The day ended with Rumba. Music is not only for dancing at the discos. It can be adapted as an exercise for healthy living and lifestyle.

Monday, March 19, 2018

Exercising Away To FBAI Dialogues- A Conference: Part One

It’s a choice we make, sometimes we have to cancel one event to attend another event and eventually might disappoint somebody during such decisions. But I have wonderful friends who understand me and did not crib when I cancelled my weekend trip to Pune with my group of friends and decided to attend this #wellness conference organised by FBAI at JWMarriot-Juhu.

It was worth it. Really. There is always something new to learn. I agree, most of the things you hear in any conferences, are mere repetitions, you have heard them many times, but still, you read between lines and there is always one thin layer of knowledge that clings to you.

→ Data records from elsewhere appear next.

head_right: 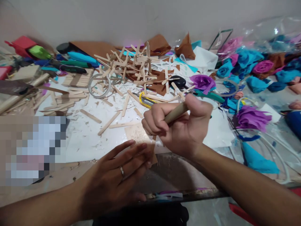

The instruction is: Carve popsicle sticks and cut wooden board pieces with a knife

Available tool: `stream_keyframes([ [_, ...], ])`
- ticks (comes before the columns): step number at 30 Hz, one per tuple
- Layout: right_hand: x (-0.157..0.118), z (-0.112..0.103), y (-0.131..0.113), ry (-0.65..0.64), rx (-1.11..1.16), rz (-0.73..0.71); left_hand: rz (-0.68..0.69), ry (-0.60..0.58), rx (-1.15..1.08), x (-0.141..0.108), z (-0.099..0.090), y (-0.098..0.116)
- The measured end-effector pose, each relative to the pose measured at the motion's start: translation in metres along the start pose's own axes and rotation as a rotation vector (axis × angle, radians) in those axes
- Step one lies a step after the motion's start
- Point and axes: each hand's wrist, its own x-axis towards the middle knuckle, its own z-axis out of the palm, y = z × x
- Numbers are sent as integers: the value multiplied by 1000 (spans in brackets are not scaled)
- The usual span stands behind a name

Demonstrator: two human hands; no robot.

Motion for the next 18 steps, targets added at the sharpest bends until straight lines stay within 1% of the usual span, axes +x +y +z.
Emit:
stream_keyframes([
  [3,1,3,-14,-4,-41,-23,2,-1,-5,-1,1,1],
  [5,2,3,-17,-15,-61,-40,8,-18,-15,-2,2,2],
  [8,3,3,-14,-18,-79,-49,22,-33,-34,-4,3,2],
  [12,1,2,-8,-1,-95,-20,23,-60,29,-3,0,0],
  [18,-6,-1,-13,61,-166,6,-91,-133,142,-2,-5,-7],
])
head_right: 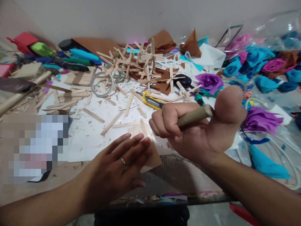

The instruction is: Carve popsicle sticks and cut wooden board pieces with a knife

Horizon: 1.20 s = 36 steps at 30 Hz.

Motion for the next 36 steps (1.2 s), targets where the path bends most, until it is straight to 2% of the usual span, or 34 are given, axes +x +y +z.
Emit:
stream_keyframes([
  [4,-1,-4,-3,-3,30,57,-23,-10,-3,0,-1,-3],
  [8,0,-5,-1,-140,78,57,-43,51,-58,1,-1,-6],
  [12,4,0,1,-216,120,70,-62,57,-125,3,-1,-12],
  [16,9,8,1,-225,88,58,-79,-2,-159,3,2,-19],
  [21,19,18,8,-244,193,62,-71,25,-194,-1,5,-21],
  [27,36,20,18,-378,193,135,-86,50,-257,0,3,-24],
  [36,34,15,27,-352,233,94,-93,83,-361,0,8,-29],
])
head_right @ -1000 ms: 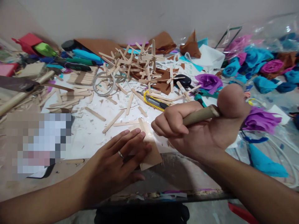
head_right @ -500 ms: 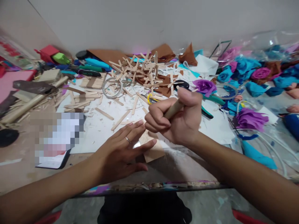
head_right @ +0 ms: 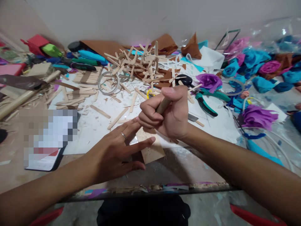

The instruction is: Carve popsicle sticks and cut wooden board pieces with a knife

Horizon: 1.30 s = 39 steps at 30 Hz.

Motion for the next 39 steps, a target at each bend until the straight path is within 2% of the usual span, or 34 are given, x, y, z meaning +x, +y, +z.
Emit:
stream_keyframes([
  [2,-1,-1,-1,-13,-2,-19,-3,-2,-21,1,1,0],
  [7,-7,-1,-6,72,-51,-22,-15,12,-45,2,1,-2],
  [11,-7,2,-5,28,-55,1,-13,-34,-45,2,2,-4],
  [15,-5,4,-5,38,-65,20,-3,-45,-29,2,3,-4],
  [19,-6,4,-6,17,-52,4,-5,6,12,5,5,5],
  [24,-7,6,-4,24,-34,12,39,51,-69,7,8,13],
  [29,-6,6,-5,-2,-42,2,-39,63,-33,3,9,8],
  [33,-7,2,-6,-18,-49,-4,-21,48,-35,1,9,1],
  [39,-9,1,-5,-4,-37,-38,29,131,-77,1,15,-3],
])
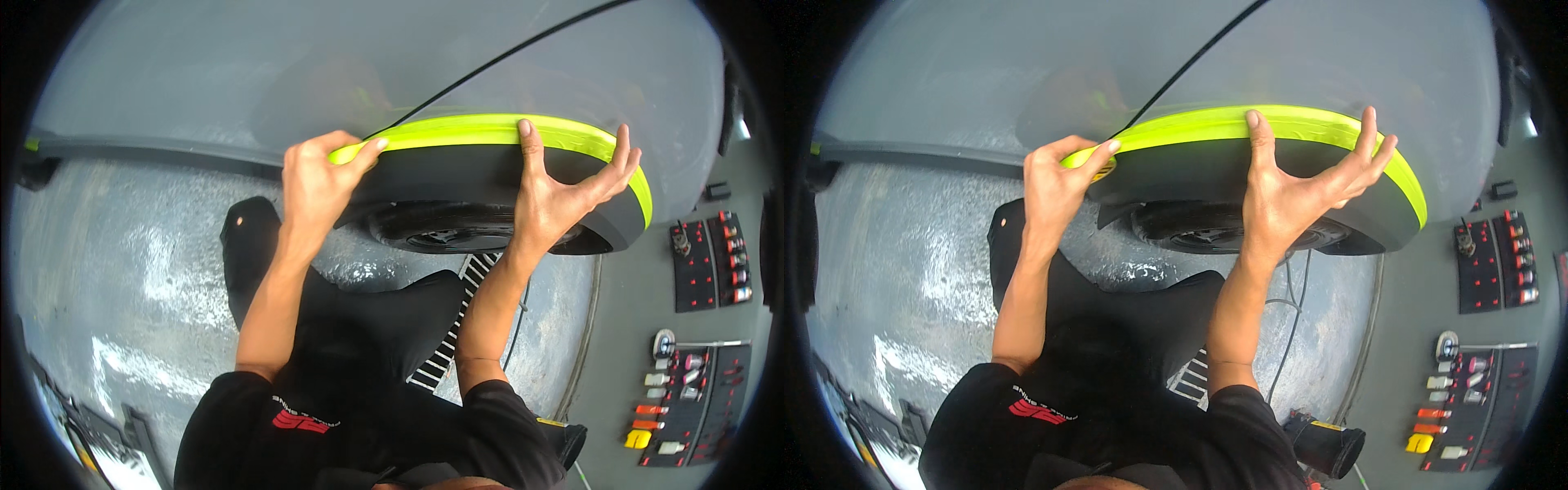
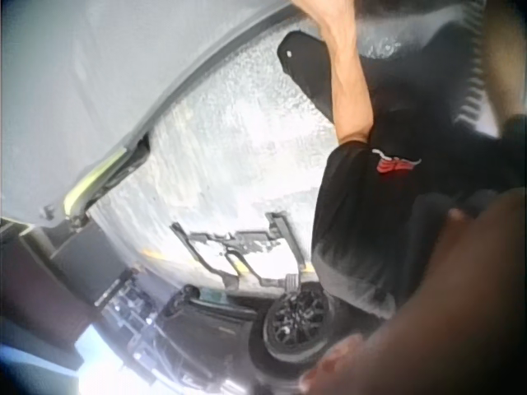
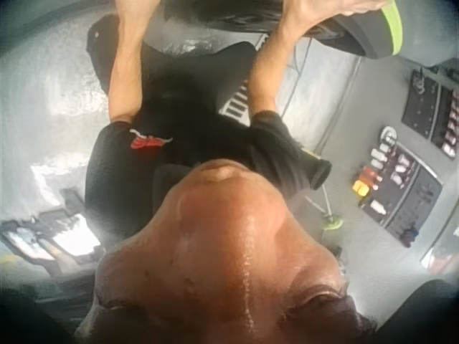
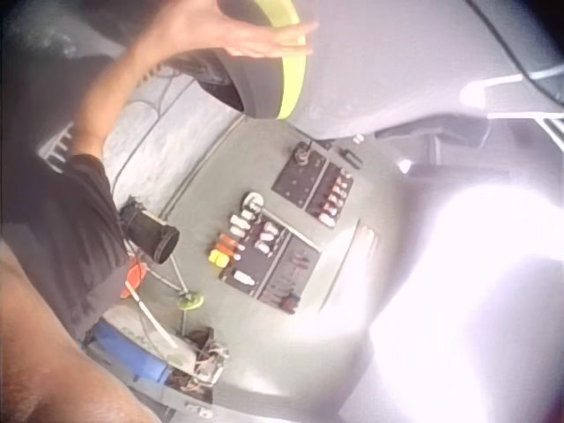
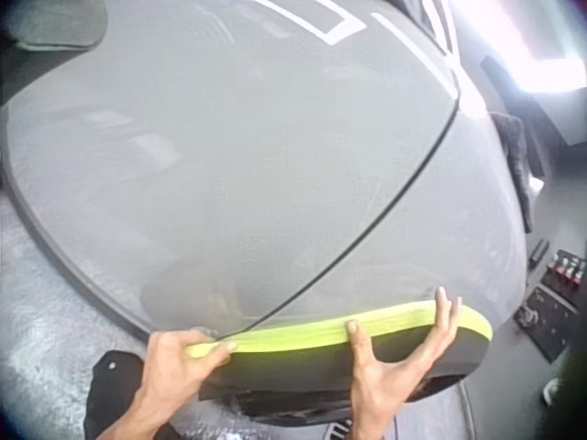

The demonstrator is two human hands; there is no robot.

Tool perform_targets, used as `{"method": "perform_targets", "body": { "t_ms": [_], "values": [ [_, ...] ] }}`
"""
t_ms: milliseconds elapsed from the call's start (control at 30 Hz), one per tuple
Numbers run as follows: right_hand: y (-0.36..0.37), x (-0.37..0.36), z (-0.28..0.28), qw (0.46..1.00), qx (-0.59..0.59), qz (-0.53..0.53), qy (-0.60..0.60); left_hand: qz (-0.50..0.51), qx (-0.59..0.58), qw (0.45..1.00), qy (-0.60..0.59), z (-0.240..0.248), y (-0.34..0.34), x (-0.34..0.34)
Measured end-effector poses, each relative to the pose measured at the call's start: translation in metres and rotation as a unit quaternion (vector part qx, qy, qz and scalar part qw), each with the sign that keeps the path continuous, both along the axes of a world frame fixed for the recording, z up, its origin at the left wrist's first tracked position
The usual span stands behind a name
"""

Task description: The person applies bright yellow tape to the body panels of a silver car. They wipe the surface with a cloth, then measure and apply strips of tape along the door edges, side mirror, and wheel arches, smoothing the tape to ensure adhesion.

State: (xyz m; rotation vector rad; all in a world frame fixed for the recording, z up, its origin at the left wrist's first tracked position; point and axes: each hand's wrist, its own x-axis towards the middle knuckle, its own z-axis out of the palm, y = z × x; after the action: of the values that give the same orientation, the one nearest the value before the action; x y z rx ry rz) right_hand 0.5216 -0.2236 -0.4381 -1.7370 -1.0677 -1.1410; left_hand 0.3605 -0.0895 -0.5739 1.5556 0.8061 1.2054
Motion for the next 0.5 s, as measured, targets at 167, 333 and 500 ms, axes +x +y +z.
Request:
{"method": "perform_targets", "body": {
  "t_ms": [167, 333, 500],
  "values": [
    [0.013, -0.013, -0.014, 0.998, -0.030, -0.041, -0.032, -0.010, -0.022, 1.000, 0.014, -0.002, 0.001, 0.000],
    [0.018, -0.018, -0.019, 0.997, -0.047, -0.054, -0.027, -0.006, -0.026, 0.999, 0.033, 0.001, 0.001, 0.002],
    [0.021, -0.024, -0.027, 0.995, -0.078, -0.057, -0.024, -0.006, -0.010, 0.998, 0.054, 0.000, -0.001, 0.005]
  ]
}}
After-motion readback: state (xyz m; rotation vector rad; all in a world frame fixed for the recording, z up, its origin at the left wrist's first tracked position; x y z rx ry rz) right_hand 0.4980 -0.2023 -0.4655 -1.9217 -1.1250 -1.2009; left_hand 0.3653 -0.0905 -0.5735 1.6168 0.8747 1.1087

So here I was, early in the morning (shooing away my maid to finish her chores quickly so that I could step out. Registration, coffee and meeting everyone with brief hello (I am listener, I talk very little , i am more of an observer and I am boring too) so it was best to walk into Yamuna room. The session started with exercises and Yoga - thus the group of foodies and bloggers were charged with wellness #FBAIdialogues.

The session started with Vicky Ratnani, who took us to Sasson docks through his short film and gave us the experience of shopping for fish early in the morning. His message was clear, “Eat fresh, eat local” He gave the example of eating tomatoes, which when cut fresh, you just add lime, salt, pepper and olive oil and it tastes so good but if you store it in fridge for a week and then eat, the same tomato will taste different. The nutrient are much higher when fresh. He stressed the need to buy local seasonal food and support farmers. Indians have always been eating turmeric and other spices, they have always used coconut oil in cooking but its western culture who are now discovering the nutrient value of Indian way of cooking. “Its better you pay the farmers than you paying the doctor” he said.

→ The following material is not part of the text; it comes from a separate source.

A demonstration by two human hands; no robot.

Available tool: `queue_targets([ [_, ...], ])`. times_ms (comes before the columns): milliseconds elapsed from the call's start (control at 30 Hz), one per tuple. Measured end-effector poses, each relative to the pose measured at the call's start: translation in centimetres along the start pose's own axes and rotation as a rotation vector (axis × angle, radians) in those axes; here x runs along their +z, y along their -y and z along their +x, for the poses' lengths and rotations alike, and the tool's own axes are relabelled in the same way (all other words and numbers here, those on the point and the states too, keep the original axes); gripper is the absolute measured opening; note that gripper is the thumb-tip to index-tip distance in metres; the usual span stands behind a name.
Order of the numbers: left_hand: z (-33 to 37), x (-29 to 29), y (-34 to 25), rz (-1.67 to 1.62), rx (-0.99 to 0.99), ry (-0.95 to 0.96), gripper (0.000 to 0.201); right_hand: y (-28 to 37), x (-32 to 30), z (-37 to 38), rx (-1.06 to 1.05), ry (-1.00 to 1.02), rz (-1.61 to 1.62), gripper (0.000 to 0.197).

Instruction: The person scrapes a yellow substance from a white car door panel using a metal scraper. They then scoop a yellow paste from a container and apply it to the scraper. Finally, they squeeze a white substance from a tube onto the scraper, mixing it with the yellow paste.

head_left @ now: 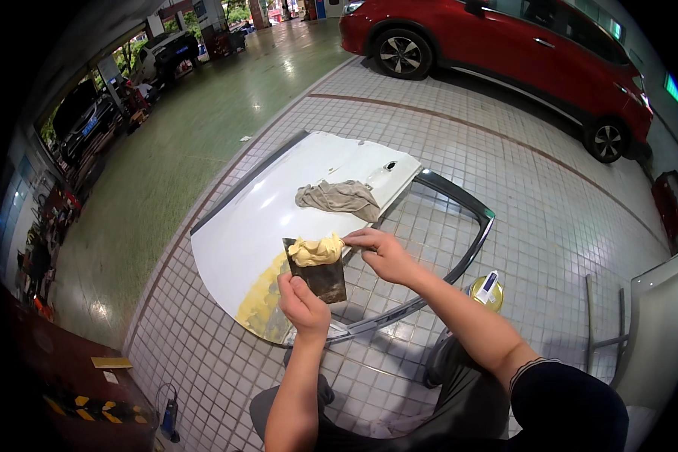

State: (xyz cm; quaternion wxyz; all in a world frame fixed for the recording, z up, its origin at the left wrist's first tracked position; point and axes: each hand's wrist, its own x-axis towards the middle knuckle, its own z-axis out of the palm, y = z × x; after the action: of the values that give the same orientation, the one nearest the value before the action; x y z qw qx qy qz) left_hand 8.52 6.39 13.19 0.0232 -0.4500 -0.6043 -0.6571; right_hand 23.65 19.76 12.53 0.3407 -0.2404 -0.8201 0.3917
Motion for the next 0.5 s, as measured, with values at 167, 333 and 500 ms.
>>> queue_targets([
  [167,0.2,-0.6,0.4,-0.021,0.037,-0.016,0.022,1.9,0.2,-0.6,0.474,0.068,0.999,0.043],
  [333,0.6,-0.7,0.6,-0.009,0.064,0.04,0.018,2.6,0.1,-1.3,0.418,0.06,1.31,0.043],
  [500,1.1,-0.6,0.5,0.05,0.033,0.118,0.025,1.7,-0.1,-1.9,0.213,0.069,1.198,0.043],
])
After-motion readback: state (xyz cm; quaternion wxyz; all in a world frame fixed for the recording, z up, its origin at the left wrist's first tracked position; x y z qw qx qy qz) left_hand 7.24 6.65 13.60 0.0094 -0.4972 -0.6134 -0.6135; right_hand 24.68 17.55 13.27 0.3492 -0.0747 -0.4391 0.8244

This was followed by the conversation with Fitness blogger – Anandita De, Founder of Risqueby. The discussion was on (What else?) fitness ofcourse. How to stay fit by eating right kind of food. She stressed the need to be aware of what you eat. “Avoid white color food, avoid oil, and in short eat in moderation.”she said

Mr CSNageshwaran of Vikroli Cucina spoke about Godrej food trends 2018  and made us aware that people are moving towards healthier food habits.

Trupti Gupta spoke about including Walnuts in our daily diet and how it can take us to healthy lifestyle. There are hundred types of diet and there is no formula for following it in a particular way, we have to eat in moderation and understand what are our body’s need. Including nuts in our daily diet is very important. “Walnuts are good for brain. They are lightest in digestion and they help us fight stress and pollution” she said.

Naina Setalvad gave her real life example telling us what to eat to keep healthy. Today’s food promote gluttony, increasing illness, violence and creates criminal minds. You are what you eat. You become selfish and irritable when you eat wrong kind of food. She stressed the need to go back to traditional way of eating, to avoid junk food, processed foods and fat. “No spices can be absorbed by fat” she said.

A short break for brunch was very satisfying with well thought out spread of nutritious food. There were salads, soup, desserts and fruits. Loved the Goan Fish curry..Yummmmmmm!! loved it..I am still drooling...want to go back for more....

Post lunch, a session with Sameera Reddy who spoke about magical Mom’s diet.

In a panel discussion of well balanced meal, moderated by Sameer Malkani, there was interesting discussion with participants Payal Kothari, Tara Mahadevan, Mira Manek and Kunal Vijaykar. We all are born with hunger instinct. We have conscious and sub-conscious mind. When we understand all kinds of cravings and make our diet to suit our body’s needs, twisting the traditional food with healthy diet, we can make a proper decision about what is good for us. We all are conditioned to eat certain kind of food, we have to journal our activities and write about our craving and what we have to avoid. “Ask yourself if you are healthy, what and how you should eat.” Said Kunal who has lost weight by adopting the right kind of diet.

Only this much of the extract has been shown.